Kong: Skull Island (2017) di Jordan Vogt-Roberts



Difficilmente un film pensato per essere un prodotto d'intrattenimento riesce a restituire qualcosa di autentico; è per questo che "Kong: Skull Island" (2017) risulta un oggetto atipico nel panorama cinematografico hollywoodiano. Da un lato si presenta come un giocattolo per cinefili, dall'altro esplora alcuni concetti narrativi e visivi che mettono in serio dubbio la natura stessa di questo genere di film. Cosa accadrebbe se in "Apocalypse Now" (Francis Ford Coppola, 1979) i selvaggi venerassero, al posto del colonnello Kurtz, un enorme gorilla come divinità?

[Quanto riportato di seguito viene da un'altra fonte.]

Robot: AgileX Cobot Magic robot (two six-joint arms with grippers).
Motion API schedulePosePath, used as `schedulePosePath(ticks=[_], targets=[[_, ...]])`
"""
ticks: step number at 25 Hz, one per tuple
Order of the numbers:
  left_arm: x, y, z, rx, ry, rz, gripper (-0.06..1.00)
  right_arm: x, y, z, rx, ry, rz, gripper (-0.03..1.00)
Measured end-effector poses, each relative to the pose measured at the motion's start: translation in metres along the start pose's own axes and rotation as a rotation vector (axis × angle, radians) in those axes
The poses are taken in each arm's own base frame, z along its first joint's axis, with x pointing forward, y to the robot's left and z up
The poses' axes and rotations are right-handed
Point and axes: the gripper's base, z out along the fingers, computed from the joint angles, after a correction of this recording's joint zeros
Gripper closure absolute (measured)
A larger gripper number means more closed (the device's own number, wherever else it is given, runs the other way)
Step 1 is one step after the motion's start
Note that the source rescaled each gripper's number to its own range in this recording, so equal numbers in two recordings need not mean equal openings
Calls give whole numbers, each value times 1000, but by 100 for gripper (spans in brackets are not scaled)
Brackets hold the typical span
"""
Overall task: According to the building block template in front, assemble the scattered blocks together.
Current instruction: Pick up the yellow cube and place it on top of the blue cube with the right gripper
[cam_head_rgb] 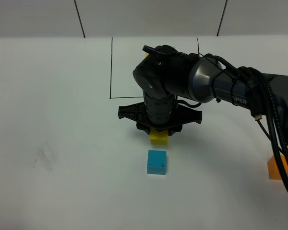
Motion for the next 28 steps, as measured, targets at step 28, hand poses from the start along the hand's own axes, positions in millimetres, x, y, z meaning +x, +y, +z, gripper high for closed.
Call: schedulePosePath(ticks=[28], targets=[[0, 0, 0, 0, 0, 0, 26, 8, 4, 37, 26, 81, -22, 69]])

 Per quanto King Kong sia un personaggio del grande schermo che viene sfruttato fin dagli anni '30, protagonista di rivisitazioni e riadattamenti, apparizioni in altri film e padre di mostri, solamente dopo quasi un secolo riesce ad essere veramente interessante. Ambientare il film alla fine della guerra del Vietnam fa di Kong un'enorme protesi della guerra stessa. Un proseguimento inaspettato dove la vittoria è ancora possibile, dove i soldati possono trovare terreno fertile per la vendetta e la redenzione, nel loro sogno di dominazione. Ed è subito chiaro come l'esaltazione e il delirio di onnipotenza siano le forze in gioco che muovono i fantocci/personaggi. Eppure non si risolve tutto in una guerra senza regole dell'uomo contro la bestia, per quanto tutto sia pensato per rientrare nello stereotipo. Qualcosa sfugge di mano, il controllo sul reale è perso. Subentra con brutalità il dubbio e la narrazione si apre all'inquietudine e al terrore. Qui è possibile istituire il parallelo con il film di Coppola, prima che sulle scene che rimandano direttamente al capolavoro del '79 (come quella degli elicotteri). E' il terrore che si genera quando si scopre che la realtà è insensata e il mostro diventa traccia visibile e scomoda di questa insensatezza. Nel teatro pirandelliano di Vogt-Roberts i personaggi si chiedono in maniera incessante: "Ma che cazzo sta succedendo?". Kong assume il ruolo di presenza filmica ingombrante, dominatore del campo lungo. E per quanto si risolva tutto in un incontro clandestino tra galli i mostri subiscono un processo di despettacolarizzazione che mette in luce la loro futilità e inconsistenza, il loro essere possibile solo come segno filmico che scardina l'ordine della realtà e ne destituisce il funzionamento simbolico.